A South African passion for Korea’s Jeju Olle Trail
Unplanned weekend Jeju trip turns out well for one Olle walker
Karl Graf was in Seoul and saw an airplane coming in to land a day before the June Jeju Olle Trail “Walk Together” event was scheduled to take place.
“I checked Facebook on my phone and saw an announcement about ‘Walk Together’ and I put two and two together,” he says.
Another day later and here he is in the countryside setting of Jeoji Village on Jeju Island.
The South African, who spent time working on the island as an English teacher, but has now relocated to the mainland, has just successfully finished an 18.8 km walk on Route 14-1.
Graf also became one of the first foreigners to complete the Jeju Olle trails, finishing them all on the same day the final route, Route 21, opened in 2012.
“I always finish a route with a feeling of satisfaction… you are tired, but it is a nice feeling that you have,” he says.
“Walk Together” is a monthly event held by Jeju Olle Trail which is supported by Olle office staff and Olle founder Suh Myeong-suk. It is almost like a mini-walking festival.
On Sat. June 22 the route selection took in large portions of the island’s Gotjawal forest.
“It is as wilderness as you can get in terms of Olle walking in Korea. You have no cell phone signal. That’s quite a wonderful thing keeping in mind how connected we are in Korea. We’re never away… we’re never isolated… here on this route you reach a sense of isolation and peace… and tranquility,” he says of his experience.
Even though it was a little bit busier on the route due to the event, for Graf it was still a very enjoyable day in which he got to meet a lot of people and learn a lot about Jeju’s culture.
One visitor from Germany took part as did a Korean-American retiree and another retiree from the mainland who acted as a wonderful unofficial guide for the day.
“There was a lot of knowledge bestowed upon us… but one of the interesting things was the stone walls you see and the purpose they serve in creating community boundaries… and preserving soil… and protecting farmland from strong winds,” Graf says. “[Then] the whole idea that as the stones are stacked in the shape of a wall but there are holes… and that sort of serves to protect the stone walls from strong winds.”
Graf has also gone above and beyond the shores of Jeju Island in search of Olle. He can lay claim to being the first foreign Korea-based Olle walker to jet over to Japan for Kyushu Olle.
He walked the Kagoshima Ibusuki course during a long weekend break earlier this year.
“The whole ending of that course was a highlight as far as I’m concerned… finishing late at sunset we did get to see some beautiful birds,” he says. “You get to see a side of Japan that’s quite different from the hustle and bustle… rural Japan.”

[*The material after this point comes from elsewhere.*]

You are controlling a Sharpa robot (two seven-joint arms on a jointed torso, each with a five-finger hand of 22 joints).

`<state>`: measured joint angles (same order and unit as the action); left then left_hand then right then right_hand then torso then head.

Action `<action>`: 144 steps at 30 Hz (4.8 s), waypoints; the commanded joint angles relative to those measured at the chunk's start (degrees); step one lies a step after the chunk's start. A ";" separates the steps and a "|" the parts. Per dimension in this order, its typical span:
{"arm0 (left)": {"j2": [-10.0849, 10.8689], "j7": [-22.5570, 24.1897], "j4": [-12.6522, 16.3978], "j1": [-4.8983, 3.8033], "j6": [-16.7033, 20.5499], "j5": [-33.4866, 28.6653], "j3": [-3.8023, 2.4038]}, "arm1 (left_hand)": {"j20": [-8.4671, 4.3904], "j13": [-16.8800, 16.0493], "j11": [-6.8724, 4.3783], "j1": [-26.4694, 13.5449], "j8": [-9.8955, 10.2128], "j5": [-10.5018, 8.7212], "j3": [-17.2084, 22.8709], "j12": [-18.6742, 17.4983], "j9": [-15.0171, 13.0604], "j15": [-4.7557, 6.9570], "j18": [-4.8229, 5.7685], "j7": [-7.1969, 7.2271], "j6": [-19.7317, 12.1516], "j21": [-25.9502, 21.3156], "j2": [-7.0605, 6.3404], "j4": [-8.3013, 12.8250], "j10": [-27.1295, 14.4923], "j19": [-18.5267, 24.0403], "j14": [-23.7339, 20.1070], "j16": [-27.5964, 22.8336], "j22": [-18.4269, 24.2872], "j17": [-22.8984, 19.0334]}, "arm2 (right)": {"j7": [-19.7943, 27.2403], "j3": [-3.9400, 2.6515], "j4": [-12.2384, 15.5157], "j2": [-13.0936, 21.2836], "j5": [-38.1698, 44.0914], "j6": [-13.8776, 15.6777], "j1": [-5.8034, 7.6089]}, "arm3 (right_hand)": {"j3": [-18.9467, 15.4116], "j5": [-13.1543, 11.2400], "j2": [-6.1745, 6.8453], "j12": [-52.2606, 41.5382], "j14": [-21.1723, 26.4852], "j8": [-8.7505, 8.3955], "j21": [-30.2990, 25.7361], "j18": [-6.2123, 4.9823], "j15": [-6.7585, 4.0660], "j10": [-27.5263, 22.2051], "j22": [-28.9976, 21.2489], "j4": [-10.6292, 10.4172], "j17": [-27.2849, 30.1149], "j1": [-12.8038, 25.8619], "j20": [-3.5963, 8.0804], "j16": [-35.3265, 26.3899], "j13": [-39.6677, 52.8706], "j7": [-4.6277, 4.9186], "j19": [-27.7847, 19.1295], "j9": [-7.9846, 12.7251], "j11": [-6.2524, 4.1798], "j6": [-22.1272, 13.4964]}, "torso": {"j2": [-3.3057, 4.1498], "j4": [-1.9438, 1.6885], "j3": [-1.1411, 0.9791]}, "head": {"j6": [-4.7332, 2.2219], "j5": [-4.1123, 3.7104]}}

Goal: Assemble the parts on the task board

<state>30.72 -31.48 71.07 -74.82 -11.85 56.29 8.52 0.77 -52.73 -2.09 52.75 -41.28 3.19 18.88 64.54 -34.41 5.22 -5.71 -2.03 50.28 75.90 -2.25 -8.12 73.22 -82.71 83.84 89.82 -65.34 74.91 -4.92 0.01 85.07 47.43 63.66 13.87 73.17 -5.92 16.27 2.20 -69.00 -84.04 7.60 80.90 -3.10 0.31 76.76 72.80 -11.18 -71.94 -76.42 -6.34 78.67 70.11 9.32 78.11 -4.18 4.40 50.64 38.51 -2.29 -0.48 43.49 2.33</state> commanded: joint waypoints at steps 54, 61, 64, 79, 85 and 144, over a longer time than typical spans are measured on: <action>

In the future he wants to return to Japan to complete more routes, but is also interested in the Yangpyeong Mulsorigil on the outskirts of Seoul. Here the Jeju Olle Trail team was responsible for much of what you can walk.
“I was a bit depressed at the end of last year because I ran out of Olle routes,” he says. “I might come back and re-do some of my favorites. 19 is a favorite and 1, 2, are favorites. 11 too… I’ll probably re-do the whole circuit.”
“It is as close to that ‘peace of mind’ you can probably get in Korea… you get to see Korea is a completely different light when you walk through these small villages and narrow pathways with adjacent stone walls… it is really fascinating,” says Graf.